When we were talking about SSRIs earlier at work, you brought up this rah-rah culture around medication that I find fascinating. What are some of the things that you found when you went looking for examples of how influencers are talking about SSRIs?
Mia: If you type in “Lexapro” on Etsy, one of the things that is going to come up is a t-shirt that says, “Coffee. Run. Lexapro. Repeat,” which I thought was really interesting because it plays into this whole grind culture. It’s like an intersection of medication and grind culture, the very culture that for many anxious people worsens our symptoms. So that was one interesting thing. You can also pick up a “Live, Laugh, Lexapro” cross stitch pattern, a “Sponsored by Zoloft” mug, a Prozac pillow, a “Stay sexy take Sertraline” flag.
And on this item in particular, a review caught my eye. And the review was, “This is my favorite purchase I’ve ever made! It fits my personality so well I can’t wait to hang it up.” The word “personality” jumped out at me when I looked at that review, because for many people who have a mental health diagnosis, that diagnosis becomes part of our identity, but then when a medication, but not only medication, but a specific brand of medication becomes part of your identity or personality, that seems like it’s potentially problematic, right?

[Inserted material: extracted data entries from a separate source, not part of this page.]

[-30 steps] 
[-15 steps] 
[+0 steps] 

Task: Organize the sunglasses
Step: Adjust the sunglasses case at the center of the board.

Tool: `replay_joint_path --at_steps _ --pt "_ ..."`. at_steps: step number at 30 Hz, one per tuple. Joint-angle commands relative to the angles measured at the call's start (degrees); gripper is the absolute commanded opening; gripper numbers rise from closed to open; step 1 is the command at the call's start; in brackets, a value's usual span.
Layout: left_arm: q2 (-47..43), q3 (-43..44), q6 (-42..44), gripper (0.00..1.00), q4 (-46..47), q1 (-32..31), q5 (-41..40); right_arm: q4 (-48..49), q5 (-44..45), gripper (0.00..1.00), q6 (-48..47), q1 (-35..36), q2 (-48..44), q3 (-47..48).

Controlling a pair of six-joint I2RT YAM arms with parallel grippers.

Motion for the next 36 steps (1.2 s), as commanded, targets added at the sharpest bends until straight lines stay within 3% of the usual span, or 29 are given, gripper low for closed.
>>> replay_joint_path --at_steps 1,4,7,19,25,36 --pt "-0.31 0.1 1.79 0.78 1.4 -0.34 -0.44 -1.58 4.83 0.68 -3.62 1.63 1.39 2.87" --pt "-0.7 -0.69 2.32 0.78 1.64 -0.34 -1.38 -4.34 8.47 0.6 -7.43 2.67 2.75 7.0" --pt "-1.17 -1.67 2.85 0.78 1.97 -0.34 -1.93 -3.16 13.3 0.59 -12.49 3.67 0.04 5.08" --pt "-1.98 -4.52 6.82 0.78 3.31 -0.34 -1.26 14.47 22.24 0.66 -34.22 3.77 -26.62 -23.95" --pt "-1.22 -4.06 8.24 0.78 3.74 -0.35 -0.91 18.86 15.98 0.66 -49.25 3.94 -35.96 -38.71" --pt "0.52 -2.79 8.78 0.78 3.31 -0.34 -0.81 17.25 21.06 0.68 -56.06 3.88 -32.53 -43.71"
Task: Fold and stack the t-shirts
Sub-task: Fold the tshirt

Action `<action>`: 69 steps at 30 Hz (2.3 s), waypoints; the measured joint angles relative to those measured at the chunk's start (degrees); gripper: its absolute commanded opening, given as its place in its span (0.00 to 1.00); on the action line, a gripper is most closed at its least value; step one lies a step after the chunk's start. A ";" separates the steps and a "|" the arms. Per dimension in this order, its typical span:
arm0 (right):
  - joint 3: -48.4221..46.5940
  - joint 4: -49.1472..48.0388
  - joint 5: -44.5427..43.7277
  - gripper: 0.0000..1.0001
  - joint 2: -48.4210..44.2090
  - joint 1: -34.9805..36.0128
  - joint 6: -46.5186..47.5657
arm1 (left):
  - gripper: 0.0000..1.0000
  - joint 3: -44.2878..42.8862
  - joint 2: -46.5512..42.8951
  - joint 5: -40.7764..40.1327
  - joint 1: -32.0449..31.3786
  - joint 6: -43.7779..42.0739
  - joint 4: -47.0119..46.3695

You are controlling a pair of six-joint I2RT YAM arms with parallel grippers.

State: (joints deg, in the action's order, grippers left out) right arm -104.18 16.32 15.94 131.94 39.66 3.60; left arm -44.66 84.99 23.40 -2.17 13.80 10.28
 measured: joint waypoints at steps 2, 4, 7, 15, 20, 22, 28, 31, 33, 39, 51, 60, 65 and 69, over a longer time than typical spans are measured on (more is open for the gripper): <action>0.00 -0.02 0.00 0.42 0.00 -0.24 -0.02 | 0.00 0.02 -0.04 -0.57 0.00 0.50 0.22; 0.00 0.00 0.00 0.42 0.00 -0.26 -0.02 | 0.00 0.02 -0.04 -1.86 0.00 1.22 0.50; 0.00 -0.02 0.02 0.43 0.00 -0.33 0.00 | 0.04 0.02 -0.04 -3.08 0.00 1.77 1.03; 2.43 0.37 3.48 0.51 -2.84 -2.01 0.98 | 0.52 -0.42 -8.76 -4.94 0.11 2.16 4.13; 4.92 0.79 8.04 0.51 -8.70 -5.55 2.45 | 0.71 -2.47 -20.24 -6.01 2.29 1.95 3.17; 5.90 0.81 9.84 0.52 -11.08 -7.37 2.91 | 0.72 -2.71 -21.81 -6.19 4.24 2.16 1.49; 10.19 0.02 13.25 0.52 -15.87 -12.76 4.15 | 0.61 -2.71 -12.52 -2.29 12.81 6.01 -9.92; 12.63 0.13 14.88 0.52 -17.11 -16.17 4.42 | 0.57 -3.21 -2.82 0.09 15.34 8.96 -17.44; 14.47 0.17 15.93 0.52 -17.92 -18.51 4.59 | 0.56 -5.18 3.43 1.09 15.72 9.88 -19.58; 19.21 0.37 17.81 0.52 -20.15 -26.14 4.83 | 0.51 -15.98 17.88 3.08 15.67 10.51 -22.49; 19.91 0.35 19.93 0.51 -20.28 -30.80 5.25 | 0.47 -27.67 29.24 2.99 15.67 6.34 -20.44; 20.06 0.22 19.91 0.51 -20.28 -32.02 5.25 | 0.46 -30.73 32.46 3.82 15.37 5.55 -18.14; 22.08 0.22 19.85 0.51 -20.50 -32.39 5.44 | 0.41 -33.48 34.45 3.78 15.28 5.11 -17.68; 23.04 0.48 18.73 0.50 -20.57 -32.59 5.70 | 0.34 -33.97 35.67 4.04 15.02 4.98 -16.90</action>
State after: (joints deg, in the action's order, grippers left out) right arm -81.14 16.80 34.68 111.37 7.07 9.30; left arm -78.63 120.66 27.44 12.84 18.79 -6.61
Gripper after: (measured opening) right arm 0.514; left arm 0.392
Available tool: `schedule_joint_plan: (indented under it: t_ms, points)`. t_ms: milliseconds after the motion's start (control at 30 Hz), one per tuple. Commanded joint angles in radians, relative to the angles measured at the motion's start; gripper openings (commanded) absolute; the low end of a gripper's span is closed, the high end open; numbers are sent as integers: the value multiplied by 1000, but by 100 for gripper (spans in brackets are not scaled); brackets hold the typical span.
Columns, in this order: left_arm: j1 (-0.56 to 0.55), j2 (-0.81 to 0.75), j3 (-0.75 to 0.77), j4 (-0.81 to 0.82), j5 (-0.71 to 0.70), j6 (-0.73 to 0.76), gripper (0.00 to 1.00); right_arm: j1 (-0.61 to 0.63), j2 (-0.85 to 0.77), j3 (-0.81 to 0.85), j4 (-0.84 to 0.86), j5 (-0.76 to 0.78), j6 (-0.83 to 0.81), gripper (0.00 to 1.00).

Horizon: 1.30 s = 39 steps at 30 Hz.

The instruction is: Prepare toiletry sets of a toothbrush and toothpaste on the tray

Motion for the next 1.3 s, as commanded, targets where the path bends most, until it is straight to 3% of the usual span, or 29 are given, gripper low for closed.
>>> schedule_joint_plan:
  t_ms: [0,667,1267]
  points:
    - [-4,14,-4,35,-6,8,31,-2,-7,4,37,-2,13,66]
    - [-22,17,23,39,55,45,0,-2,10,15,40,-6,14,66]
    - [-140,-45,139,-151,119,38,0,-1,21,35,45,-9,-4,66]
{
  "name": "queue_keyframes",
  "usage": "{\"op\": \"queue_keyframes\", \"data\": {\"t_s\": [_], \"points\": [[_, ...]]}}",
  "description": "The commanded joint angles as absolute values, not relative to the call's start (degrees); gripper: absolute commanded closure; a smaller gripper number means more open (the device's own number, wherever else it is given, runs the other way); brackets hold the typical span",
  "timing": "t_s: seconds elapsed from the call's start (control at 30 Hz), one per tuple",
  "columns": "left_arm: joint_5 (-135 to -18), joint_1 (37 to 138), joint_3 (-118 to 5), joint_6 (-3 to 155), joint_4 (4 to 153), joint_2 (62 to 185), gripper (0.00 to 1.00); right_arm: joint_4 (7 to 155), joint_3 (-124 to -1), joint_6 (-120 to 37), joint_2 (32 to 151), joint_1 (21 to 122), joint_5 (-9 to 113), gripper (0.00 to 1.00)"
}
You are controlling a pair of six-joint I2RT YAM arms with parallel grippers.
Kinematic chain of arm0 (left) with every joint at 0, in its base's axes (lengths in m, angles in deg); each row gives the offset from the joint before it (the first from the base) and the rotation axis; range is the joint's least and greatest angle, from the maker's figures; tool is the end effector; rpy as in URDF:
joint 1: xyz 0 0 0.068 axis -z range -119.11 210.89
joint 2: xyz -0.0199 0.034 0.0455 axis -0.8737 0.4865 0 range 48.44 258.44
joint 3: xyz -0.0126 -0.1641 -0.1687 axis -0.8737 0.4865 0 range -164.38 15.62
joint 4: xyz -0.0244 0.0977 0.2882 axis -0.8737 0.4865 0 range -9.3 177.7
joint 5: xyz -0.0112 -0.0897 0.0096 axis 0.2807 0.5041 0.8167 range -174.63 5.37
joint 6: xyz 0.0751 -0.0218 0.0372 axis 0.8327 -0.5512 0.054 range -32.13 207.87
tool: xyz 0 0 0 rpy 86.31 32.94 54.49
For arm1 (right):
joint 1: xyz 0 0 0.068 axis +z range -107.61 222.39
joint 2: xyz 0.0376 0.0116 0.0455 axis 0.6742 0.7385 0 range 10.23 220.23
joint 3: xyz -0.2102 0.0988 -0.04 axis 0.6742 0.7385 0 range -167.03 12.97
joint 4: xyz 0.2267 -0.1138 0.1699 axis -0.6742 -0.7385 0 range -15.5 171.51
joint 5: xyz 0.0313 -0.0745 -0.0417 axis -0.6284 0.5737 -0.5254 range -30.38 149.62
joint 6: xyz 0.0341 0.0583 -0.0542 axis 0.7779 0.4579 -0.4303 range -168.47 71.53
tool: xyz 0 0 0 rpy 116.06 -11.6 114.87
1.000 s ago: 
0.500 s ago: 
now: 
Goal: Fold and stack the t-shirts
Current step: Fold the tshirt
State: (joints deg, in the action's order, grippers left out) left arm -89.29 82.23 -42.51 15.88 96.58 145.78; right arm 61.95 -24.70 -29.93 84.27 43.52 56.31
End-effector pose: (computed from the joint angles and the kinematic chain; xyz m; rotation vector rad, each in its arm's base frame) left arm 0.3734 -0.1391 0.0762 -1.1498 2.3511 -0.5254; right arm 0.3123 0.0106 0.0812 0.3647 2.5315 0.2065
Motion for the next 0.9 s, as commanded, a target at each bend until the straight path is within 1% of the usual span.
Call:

Of course there are lots of people, influencers, celebrities, who have helped build up this market that we’re now seeing on Etsy and other places. So for example, in 2020, Jezebel ran a story titled, “Drew Barrymore Has Finally Revealed What Drug She’s On.” She’s on Lexapro. But that to me was wild, because we’re all sitting on the edge of our seats waiting to see what drug Drew Barrymore is on, when really that conversation should be a conversation between Drew Barrymore and her doctor. I think it’s great that celebrities and influencers are open about mental health, even are open about medication, but honing in on these very specific drugs feels weird to me.
Shannon: There’s even an almost religious saying about Lexapro.
Mia: Yes, another really classic example of this is the writer Glennon Doyle, who talks a lot about her experience with mental health, but also specifically her use of Lexapro. So she has this saying, “Jesus loves me, this I know, for he gave me Lexapro.”
The way I feel about this is that there are a lot of people who talk about how SSRIs are like insulin. This can be a life-saving drug, but it’s just hard to imagine any other medication that commands this level of cultural attention. I want to be clear that I think the de-stigmatization of medication is great and really important—but it’s brought with it a cultural movement and commercialization that deserves some healthy skepticism.
Shannon: SSRIs are loaded with cultural baggage from all sides, but at the end of the day, what they really are is a tool.